Sometimes I know things I shouldn't know. I can't help it but it happens. There's this girl I work with who had been trying to get pregnant for a very long time. She finally did and as soon as she found out she started telling everyone. I had a feeling she should have waited to tell people because I felt she would miscarry. Sure enough a month and a half into it she miscarried. I feel awful. She's so upset. I know it isn't my fault and obviously it would have been very inappropriate for me to tell her what I thought, but still I feel so guilty for knowing and keeping it from her. I know I couldn't have told her, but how do I keep from feeling guilty when things like this happen?

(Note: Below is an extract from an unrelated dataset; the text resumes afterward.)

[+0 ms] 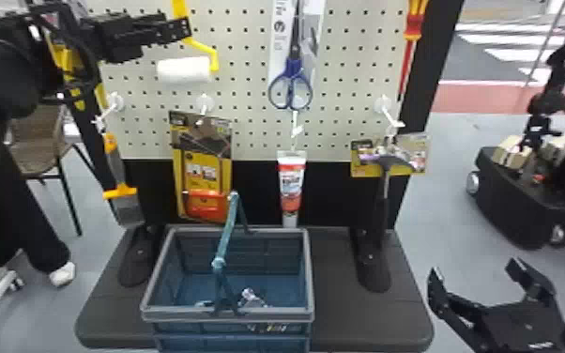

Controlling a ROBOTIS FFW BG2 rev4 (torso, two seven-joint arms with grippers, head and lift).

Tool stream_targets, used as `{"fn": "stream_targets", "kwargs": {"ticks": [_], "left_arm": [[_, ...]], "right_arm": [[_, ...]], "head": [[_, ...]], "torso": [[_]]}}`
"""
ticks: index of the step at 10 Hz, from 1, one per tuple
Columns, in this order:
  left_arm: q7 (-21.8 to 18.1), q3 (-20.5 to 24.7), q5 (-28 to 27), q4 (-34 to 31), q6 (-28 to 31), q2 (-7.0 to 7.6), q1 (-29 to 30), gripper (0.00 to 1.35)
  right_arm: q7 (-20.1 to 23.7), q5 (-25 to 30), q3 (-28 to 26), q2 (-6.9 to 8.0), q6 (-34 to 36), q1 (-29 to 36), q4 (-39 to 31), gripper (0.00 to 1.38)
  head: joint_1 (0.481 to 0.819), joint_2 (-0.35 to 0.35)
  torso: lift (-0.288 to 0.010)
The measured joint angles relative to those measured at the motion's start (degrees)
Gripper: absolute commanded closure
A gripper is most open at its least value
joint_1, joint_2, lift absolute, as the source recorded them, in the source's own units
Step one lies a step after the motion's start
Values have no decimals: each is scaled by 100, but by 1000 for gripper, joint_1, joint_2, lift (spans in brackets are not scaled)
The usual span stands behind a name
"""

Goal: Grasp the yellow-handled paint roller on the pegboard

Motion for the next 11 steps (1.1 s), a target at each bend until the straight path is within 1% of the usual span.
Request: {"fn": "stream_targets", "kwargs": {"ticks": [1,2,3,4,5,6,11], "left_arm": [[-48,-87,-41,130,-29,-12,-100,282],[-95,-180,-76,271,-67,-18,-197,713],[-115,-255,-104,335,-111,-29,-253,1015],[-117,-302,-149,348,-145,-52,-291,1139],[-126,-341,-248,348,-154,-70,-330,1188],[-168,-386,-377,342,-155,-75,-378,1204],[-178,-425,-516,339,-204,-84,-408,1207]], "right_arm": [[0,-1,10,-12,0,-21,7,134],[0,-1,18,-25,0,-39,16,134],[0,-1,19,-38,0,-50,21,133],[0,-6,19,-45,0,-50,23,133],[0,-9,20,-49,0,-46,24,133],[0,-14,20,-58,0,-42,24,133],[0,-19,20,-81,0,-41,23,133]], "head": [[549,0],[549,0],[549,0],[549,0],[549,0],[549,0],[549,0]], "torso": [[-100],[-100],[-100],[-100],[-100],[-100],[-100]]}}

Any advice would be appreciated.
updated by @emmy-long: 09/08/18 01:35:52PM
Feeling guilty over knowing things I shouldn't
Thank you I have been checking in on her and helping cover her shifts (she still hasn't passed it). We work in a group home for people with disabilities and they don't really understand social boundaries and would ask her about it if they knew so I told them her dog was sick and that's why she's been missing work. She appreciated that. They're little things and I know I really can't do anymore for her. I just wish there were a way to let people know things without actually telling them. I realize that's not possible. Thank you for the kind words and reassurance.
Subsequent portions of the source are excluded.